C’est sous le titre français Le Renard et autres étreintes mortifères, conjuguant Eros et Thanatos, que les éditions Klincksieck publient trois nouvelles de D.H. Lawrence, Le Renard, La Princesse, et Le Derby du cheval de bois. Dans ces trois textes l’on retrouve les thématiques privilégiées d’un auteur que ses contemporains, notamment à cause de la parution de L’Amant de Lady Chatterley, avaient jugé scandaleux.

Le désir et ses conséquences

La première nouvelle, la plus longue, raconte l’histoire de deux trentenaires, Banford et March, qui décident d’exploiter une ferme, en élevant des poules et des vaches, mais dès les premières lignes, le récit nous informe que leur tentative est vouée à l’échec. Banford, la plus délicate, a bénéficié de l’argent investi par son père. March, de nature robuste, et plutôt masculine, s’occupe de tout. Mais des éléments perturbateurs menacent leur entreprise. Les conditions défavorables de la guerre, la présence d’un prédateur, un renard voleur de poules, et enfin, l’irruption d’un jeune soldat viennent troubler leur quiétude.
Le renard, le premier, incarne l’image de la tentation démoniaque. “Et il était si rusé. Glissant dans la profondeur de l’herbe, il était aussi difficile à voir qu’un serpent et semblait délibérément se jouer des filles.” Il est, d’emblée, présenté comme un démon. Les réactions qu’il suscite s’avèrent étranges, de l’ordre du désir. Alors que March guette le renard, fusil en main, elle se retrouve non plus dans une rêverie éveillée, son état habituel, mais “sous l’empire d’une sorte de transe“, un trouble quasi-érotique, qui se précise à l’apparition de l’animal :

Baissant les yeux, elle vit soudain le renard qui la regardait, le menton baissé, les yeux levés sur elle. Ils se rencontrèrent et il la posséda. Envoûtée, elle sut qu’il la possédait. Il la regardait au fond des yeux, et son âme défaillait. Il la connaissait, il n’avait pas peur.
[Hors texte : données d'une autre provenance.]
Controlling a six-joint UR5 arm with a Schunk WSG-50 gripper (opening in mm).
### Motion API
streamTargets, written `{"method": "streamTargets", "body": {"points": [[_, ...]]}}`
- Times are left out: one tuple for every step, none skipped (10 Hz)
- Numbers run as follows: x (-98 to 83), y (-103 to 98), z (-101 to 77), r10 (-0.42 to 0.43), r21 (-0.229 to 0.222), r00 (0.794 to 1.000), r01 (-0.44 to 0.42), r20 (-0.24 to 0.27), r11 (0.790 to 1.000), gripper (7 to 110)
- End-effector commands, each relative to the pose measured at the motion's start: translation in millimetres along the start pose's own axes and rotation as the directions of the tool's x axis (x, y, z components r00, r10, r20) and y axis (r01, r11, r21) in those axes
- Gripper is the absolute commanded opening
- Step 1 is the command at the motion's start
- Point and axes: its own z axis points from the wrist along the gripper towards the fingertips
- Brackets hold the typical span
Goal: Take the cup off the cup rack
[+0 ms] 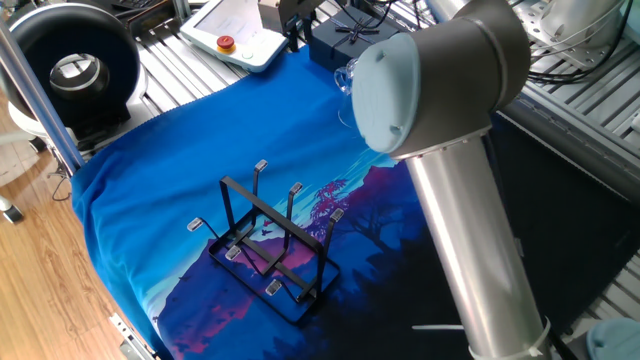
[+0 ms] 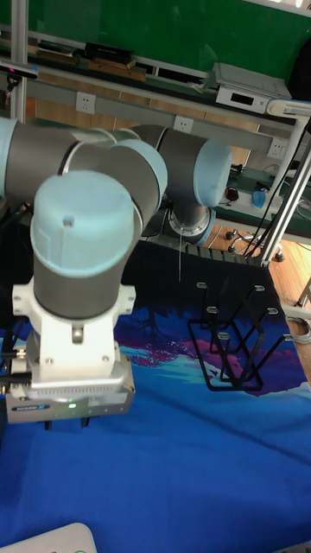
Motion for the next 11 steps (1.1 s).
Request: {"method": "streamTargets", "body": {"points": [[14.7,5.1,-14.4,-0.005,-0.051,0.999,0.006,0.034,0.999,44],[18.2,1.3,-14.2,-0.017,-0.051,1.0,0.018,0.023,0.999,44],[27.8,-0.7,-13.1,-0.021,-0.051,1.0,0.02,-0.016,0.999,44],[50.8,-8.4,-12.5,-0.009,-0.026,0.994,0.006,-0.113,1.0,44],[69.2,-12.2,-10.3,0.002,-0.027,0.98,-0.007,-0.199,1.0,44],[71.8,-13.2,-2.5,0.002,-0.05,0.974,-0.014,-0.228,0.999,44],[69.9,-17.5,6.8,-0.004,-0.059,0.969,-0.011,-0.247,0.998,44],[64.2,-20.6,17.7,0.004,-0.057,0.97,-0.019,-0.245,0.998,44],[54.8,-20.2,20.2,0.009,-0.052,0.977,-0.021,-0.212,0.998,44],[44.8,-30.2,24.0,-0.011,-0.024,0.984,0.007,-0.18,1.0,44],[40.3,-36.1,33.6,-0.018,-0.019,0.982,0.015,-0.188,1.0,44]]}}
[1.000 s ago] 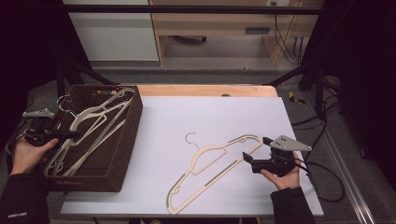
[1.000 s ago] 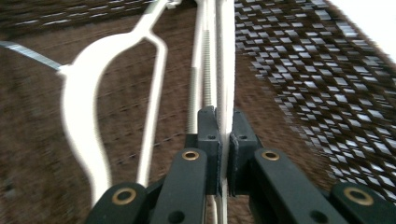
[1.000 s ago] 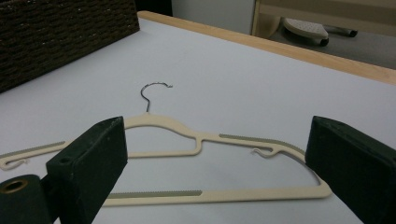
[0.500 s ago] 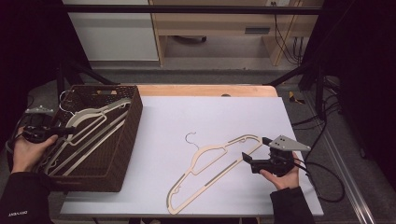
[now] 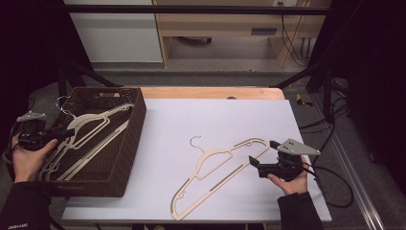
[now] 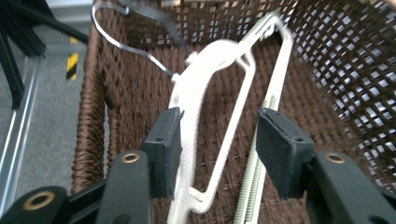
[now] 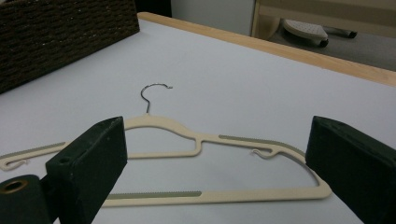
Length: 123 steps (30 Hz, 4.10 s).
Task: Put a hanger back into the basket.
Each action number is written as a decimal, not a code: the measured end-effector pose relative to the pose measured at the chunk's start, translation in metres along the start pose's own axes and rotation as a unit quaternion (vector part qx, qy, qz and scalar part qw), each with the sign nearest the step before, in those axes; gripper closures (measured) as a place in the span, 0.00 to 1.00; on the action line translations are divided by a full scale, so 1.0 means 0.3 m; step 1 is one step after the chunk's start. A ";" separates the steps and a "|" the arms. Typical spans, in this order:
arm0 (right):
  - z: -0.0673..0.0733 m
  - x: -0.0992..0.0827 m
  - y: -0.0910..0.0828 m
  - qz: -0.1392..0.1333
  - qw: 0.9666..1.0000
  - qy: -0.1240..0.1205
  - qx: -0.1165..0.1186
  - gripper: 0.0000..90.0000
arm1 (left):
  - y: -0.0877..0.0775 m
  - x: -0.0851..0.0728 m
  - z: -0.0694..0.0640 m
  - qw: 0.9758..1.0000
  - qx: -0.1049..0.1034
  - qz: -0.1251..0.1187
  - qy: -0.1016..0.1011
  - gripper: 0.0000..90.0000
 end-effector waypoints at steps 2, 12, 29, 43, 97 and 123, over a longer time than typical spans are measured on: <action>-0.001 0.000 0.000 0.000 1.000 -0.001 0.000 0.07 | -0.013 0.010 -0.024 1.000 -0.004 -0.010 0.002 0.51; -0.001 0.009 -0.007 -0.006 1.000 0.001 -0.001 0.07 | -0.054 0.053 -0.205 0.996 -0.058 -0.074 0.004 0.37; 0.005 0.015 -0.010 -0.008 1.000 0.000 0.004 0.07 | -0.051 0.074 -0.571 0.979 -0.152 -0.133 0.019 0.11; 0.031 0.007 0.006 -0.004 1.000 0.000 0.015 0.06 | -0.043 0.011 -0.773 0.971 -0.201 -0.125 0.047 0.11; 0.235 -0.082 0.526 0.109 0.992 -0.001 0.069 0.41 | 0.093 -0.219 -1.003 0.959 -0.273 -0.032 0.075 0.11; 0.279 -0.237 0.642 0.192 0.979 -0.032 0.058 0.86 | 0.111 -0.235 -1.002 0.960 -0.270 -0.025 0.073 0.12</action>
Point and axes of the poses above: each handheld gripper's, and its own axes: y roughly forward along the jaws, x roughly out of its top, z roughly to its left, the point moved 8 cm from there along y, roughly forward along the jaws, and after that the axes turned 14 degrees about -z, right-handed, at the moved point
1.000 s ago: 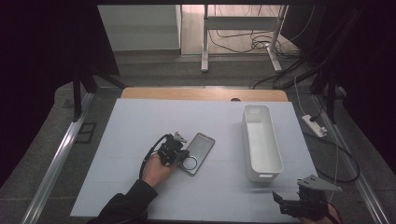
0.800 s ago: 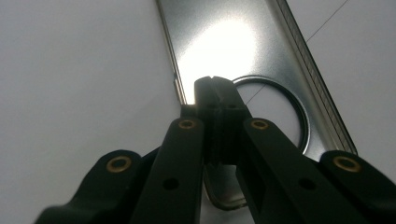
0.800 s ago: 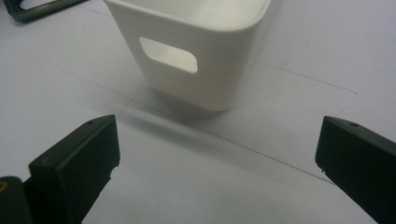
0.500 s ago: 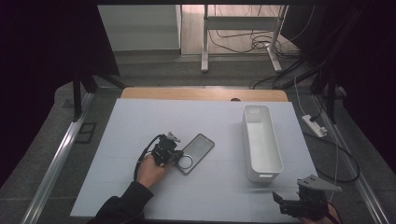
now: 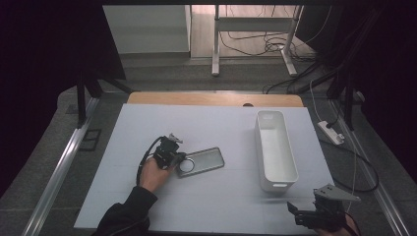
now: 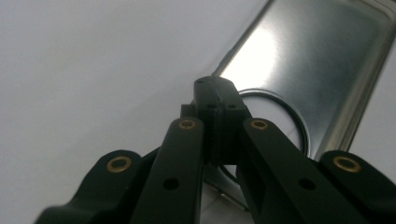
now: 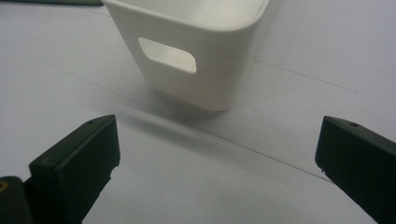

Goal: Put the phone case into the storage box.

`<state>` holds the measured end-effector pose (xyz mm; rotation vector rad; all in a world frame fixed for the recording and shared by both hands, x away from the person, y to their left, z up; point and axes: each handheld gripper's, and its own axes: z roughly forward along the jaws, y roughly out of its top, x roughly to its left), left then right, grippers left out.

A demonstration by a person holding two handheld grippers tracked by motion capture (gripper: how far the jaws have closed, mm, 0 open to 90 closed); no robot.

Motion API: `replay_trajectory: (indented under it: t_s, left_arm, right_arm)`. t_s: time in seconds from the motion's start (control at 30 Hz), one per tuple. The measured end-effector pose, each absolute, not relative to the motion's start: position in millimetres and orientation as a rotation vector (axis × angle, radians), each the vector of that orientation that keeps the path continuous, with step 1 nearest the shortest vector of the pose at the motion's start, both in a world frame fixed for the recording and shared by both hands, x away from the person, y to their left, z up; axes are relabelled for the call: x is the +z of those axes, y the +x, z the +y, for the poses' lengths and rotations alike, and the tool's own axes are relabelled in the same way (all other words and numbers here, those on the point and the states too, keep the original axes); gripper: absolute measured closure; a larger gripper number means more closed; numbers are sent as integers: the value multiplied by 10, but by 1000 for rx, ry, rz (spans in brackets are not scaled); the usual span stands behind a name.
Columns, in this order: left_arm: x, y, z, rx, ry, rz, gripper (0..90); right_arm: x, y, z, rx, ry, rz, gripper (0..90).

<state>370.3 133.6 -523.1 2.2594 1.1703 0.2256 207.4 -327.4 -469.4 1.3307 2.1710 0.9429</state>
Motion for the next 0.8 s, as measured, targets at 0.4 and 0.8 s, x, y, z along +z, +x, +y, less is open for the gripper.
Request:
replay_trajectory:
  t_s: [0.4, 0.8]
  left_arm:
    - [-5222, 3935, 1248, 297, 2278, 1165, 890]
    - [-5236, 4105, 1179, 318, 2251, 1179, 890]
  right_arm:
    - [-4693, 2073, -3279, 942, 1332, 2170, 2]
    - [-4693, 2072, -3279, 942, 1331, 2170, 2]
L’ambigüité du verbe “posséder”, ainsi que sa répétition, permet de jouer sur deux registres sémantiques, celui de la possession diabolique et celui de la possession physique. Le bouleversement induit par l’animal semble préfigurer celui provoqué par la présence masculine, au sein de ce couple féminin, à connotation légèrement homosexuelle, isolé. La description physique de March trahit la dépossession de soi : “l’esprit absent, les prunelles dilatées, une légère rougeur sur les joues“, “l’esprit étrangement absent, elle marchait comme un automate“, “l’intelligence somnambulique qui la dominait“, “comme sous l’empire d’un sortilège“. Ce personnage, d’apparence forte et indépendante, se trouve aussi affecté par la rencontre avec la vie sauvage qu’avec le soldat qui revient de guerre.
L’assimilation avec l’animal se trouve clairement expliquée, manifestant le caractère instinctif du désir, où s’exprime le panthéisme inhérent à l’œuvre de Lawrence :

Mais pour March, il était le renard. Que ce fût la tête penchée en avant, ou l’éclat des fins poils blancs sur les pommettes rousses, ou l’acuité des yeux perçants, c’était impossible à dire, mais, pour elle, ce garçon était le renard.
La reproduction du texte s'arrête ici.